Exercise goal:
Copy out the entries that follow. Leave none out.

Supplied records:
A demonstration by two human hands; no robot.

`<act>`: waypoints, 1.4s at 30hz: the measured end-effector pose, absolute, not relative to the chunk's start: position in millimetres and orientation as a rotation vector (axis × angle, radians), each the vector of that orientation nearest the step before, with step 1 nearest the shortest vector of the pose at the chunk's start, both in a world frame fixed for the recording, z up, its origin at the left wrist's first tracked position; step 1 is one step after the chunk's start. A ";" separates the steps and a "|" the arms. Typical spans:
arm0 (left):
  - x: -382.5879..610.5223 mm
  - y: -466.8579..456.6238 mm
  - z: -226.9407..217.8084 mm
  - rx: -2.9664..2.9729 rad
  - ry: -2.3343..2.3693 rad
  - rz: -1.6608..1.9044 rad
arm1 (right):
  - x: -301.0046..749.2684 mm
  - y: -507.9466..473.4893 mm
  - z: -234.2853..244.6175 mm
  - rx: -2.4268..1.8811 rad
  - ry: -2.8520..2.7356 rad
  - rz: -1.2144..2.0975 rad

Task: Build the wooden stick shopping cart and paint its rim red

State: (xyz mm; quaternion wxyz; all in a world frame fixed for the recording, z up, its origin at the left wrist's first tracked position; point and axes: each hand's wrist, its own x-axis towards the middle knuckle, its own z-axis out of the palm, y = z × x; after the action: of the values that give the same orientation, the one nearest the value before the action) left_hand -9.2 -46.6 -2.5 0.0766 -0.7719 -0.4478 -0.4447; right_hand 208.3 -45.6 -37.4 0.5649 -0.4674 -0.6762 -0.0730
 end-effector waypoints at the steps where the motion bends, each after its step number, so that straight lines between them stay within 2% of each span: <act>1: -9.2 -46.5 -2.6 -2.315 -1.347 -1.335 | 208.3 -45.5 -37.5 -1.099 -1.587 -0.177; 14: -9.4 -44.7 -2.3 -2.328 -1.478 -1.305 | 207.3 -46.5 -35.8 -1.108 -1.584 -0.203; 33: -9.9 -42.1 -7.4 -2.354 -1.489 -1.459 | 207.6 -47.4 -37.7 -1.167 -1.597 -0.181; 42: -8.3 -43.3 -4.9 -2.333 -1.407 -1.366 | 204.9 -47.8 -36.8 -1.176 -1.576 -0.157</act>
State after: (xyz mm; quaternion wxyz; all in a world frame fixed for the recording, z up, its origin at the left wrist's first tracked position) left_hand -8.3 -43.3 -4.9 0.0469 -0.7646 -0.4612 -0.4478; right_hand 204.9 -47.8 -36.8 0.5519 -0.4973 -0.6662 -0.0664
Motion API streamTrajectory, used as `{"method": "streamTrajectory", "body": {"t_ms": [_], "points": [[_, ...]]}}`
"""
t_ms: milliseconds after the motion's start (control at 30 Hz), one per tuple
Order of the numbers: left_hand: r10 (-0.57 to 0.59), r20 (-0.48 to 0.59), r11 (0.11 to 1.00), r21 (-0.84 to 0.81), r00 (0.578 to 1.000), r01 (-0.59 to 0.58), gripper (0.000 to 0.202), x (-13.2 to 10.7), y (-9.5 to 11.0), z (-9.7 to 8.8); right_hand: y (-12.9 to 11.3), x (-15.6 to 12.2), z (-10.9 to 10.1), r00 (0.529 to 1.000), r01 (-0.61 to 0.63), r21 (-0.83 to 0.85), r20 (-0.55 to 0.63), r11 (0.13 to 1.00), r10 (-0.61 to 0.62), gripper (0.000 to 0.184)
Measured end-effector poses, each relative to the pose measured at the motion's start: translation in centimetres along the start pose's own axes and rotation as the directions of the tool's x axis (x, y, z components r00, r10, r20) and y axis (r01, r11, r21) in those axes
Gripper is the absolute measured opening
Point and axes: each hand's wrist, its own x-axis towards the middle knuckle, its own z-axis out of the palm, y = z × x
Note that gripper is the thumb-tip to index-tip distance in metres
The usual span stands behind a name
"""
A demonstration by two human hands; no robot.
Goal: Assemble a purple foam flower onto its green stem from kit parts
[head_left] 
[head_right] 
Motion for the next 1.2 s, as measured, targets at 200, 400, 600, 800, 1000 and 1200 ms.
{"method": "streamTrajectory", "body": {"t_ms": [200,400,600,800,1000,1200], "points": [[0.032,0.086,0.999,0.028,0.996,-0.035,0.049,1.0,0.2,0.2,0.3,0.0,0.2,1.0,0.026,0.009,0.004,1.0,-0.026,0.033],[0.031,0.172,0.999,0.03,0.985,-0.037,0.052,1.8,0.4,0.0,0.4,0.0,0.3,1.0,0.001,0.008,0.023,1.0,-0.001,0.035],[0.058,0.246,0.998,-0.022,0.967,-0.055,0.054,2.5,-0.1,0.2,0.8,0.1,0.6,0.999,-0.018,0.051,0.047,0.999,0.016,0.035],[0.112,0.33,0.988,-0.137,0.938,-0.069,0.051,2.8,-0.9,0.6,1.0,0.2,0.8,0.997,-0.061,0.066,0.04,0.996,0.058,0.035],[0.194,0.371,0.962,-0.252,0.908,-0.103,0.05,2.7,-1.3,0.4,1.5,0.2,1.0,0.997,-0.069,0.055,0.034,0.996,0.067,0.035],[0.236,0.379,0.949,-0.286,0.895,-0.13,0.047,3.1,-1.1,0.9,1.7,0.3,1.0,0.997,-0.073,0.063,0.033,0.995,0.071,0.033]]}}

Solution for this task:
A demonstration by two human hands; no robot.

`<act>`: waypoints, 1.4s at 30hz: the measured end-effector pose, absolute, not relative to the chunk's start: position in millimetres and orientation as a rotation vector (axis × angle, radians), each the vector of that orientation nearest the step before, with step 1 nearest the shortest vector of the pose at the chunk's start, both in a world frame fixed for the recording, z up, its origin at the left wrist's first tracked position; step 1 is one step after the chunk's start. A ";" separates the steps and a "|" the arms. Typical spans:
arm0 (left):
  - x: -382.5879..610.5223 mm
  - y: -466.8579..456.6238 mm
  - z: -226.9407..217.8084 mm
  - rx: -2.9664..2.9729 rad
  - ry: -2.3343..2.3693 rad
  - rz: -1.6608..1.9044 rad
arm1 (right):
  - x: -301.0046..749.2684 mm
  - y: -507.9466..473.4893 mm
  - z: -234.2853..244.6175 mm
  - rx: -2.4268..1.8811 rad
  - ry: -2.8520..2.7356 rad
  - rz: -1.2144..2.0975 rad

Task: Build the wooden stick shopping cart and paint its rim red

State: (xyz mm; quaternion wxyz; all in a world frame fixed for the recording, z up, its origin at the left wrist's first tracked position; point and axes: each hand's wrist, its own x-axis towards the middle knuckle, its own z-axis out of the palm, y = z × x; after the action: of the values that give the same orientation, the one nearest the value before the action) left_hand -9.2 -46.6 -2.5 0.0766 -0.7719 -0.4478 -0.4447; right_hand 208.3 -45.6 -37.4 0.5649 -0.4674 -0.6762 -0.0730
 end-effector waypoints at the steps where the motion bends, each after its step number, so that straight lines between them stay within 2% of each span: <act>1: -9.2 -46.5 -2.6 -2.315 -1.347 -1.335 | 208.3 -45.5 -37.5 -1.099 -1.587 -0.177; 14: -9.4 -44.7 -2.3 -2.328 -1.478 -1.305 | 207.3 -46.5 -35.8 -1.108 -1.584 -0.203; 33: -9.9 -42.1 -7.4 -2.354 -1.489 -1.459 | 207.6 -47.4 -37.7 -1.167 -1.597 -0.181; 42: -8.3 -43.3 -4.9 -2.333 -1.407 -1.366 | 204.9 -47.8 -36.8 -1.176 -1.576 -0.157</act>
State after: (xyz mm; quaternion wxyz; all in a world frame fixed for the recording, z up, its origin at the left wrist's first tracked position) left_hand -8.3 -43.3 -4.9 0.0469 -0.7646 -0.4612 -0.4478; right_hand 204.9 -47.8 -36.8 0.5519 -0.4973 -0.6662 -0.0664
Motion API streamTrajectory, used as `{"method": "streamTrajectory", "body": {"t_ms": [_], "points": [[_, ...]]}}`
"""
t_ms: milliseconds after the motion's start (control at 30 Hz), one per tuple
Order of the numbers: left_hand: r10 (-0.57 to 0.59), r20 (-0.48 to 0.59), r11 (0.11 to 1.00), r21 (-0.84 to 0.81), r00 (0.578 to 1.000), r01 (-0.59 to 0.58), gripper (0.000 to 0.202), x (-13.2 to 10.7), y (-9.5 to 11.0), z (-9.7 to 8.8); right_hand: y (-12.9 to 11.3), x (-15.6 to 12.2), z (-10.9 to 10.1), r00 (0.529 to 1.000), r01 (-0.61 to 0.63), r21 (-0.83 to 0.85), r20 (-0.55 to 0.63), r11 (0.13 to 1.00), r10 (-0.61 to 0.62), gripper (0.000 to 0.184)
Measured end-effector poses, each relative to the pose measured at the motion's start: translation in centimetres along the start pose's own axes and rotation as the directions of the tool's x axis (x, y, z components r00, r10, r20) and y axis (r01, r11, r21) in those axes
Gripper is the absolute measured opening
Point and axes: each hand's wrist, its own x-axis towards the middle knuckle, its own z-axis out of the palm, y = z × x
Note that gripper is the thumb-tip to index-tip distance in metres
The usual span stands behind a name
"""
A demonstration by two human hands; no robot.
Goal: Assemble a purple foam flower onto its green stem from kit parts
[head_left] 
[head_right] 
Motion for the next 1.2 s, as measured, targets at 200, 400, 600, 800, 1000 and 1200 ms.
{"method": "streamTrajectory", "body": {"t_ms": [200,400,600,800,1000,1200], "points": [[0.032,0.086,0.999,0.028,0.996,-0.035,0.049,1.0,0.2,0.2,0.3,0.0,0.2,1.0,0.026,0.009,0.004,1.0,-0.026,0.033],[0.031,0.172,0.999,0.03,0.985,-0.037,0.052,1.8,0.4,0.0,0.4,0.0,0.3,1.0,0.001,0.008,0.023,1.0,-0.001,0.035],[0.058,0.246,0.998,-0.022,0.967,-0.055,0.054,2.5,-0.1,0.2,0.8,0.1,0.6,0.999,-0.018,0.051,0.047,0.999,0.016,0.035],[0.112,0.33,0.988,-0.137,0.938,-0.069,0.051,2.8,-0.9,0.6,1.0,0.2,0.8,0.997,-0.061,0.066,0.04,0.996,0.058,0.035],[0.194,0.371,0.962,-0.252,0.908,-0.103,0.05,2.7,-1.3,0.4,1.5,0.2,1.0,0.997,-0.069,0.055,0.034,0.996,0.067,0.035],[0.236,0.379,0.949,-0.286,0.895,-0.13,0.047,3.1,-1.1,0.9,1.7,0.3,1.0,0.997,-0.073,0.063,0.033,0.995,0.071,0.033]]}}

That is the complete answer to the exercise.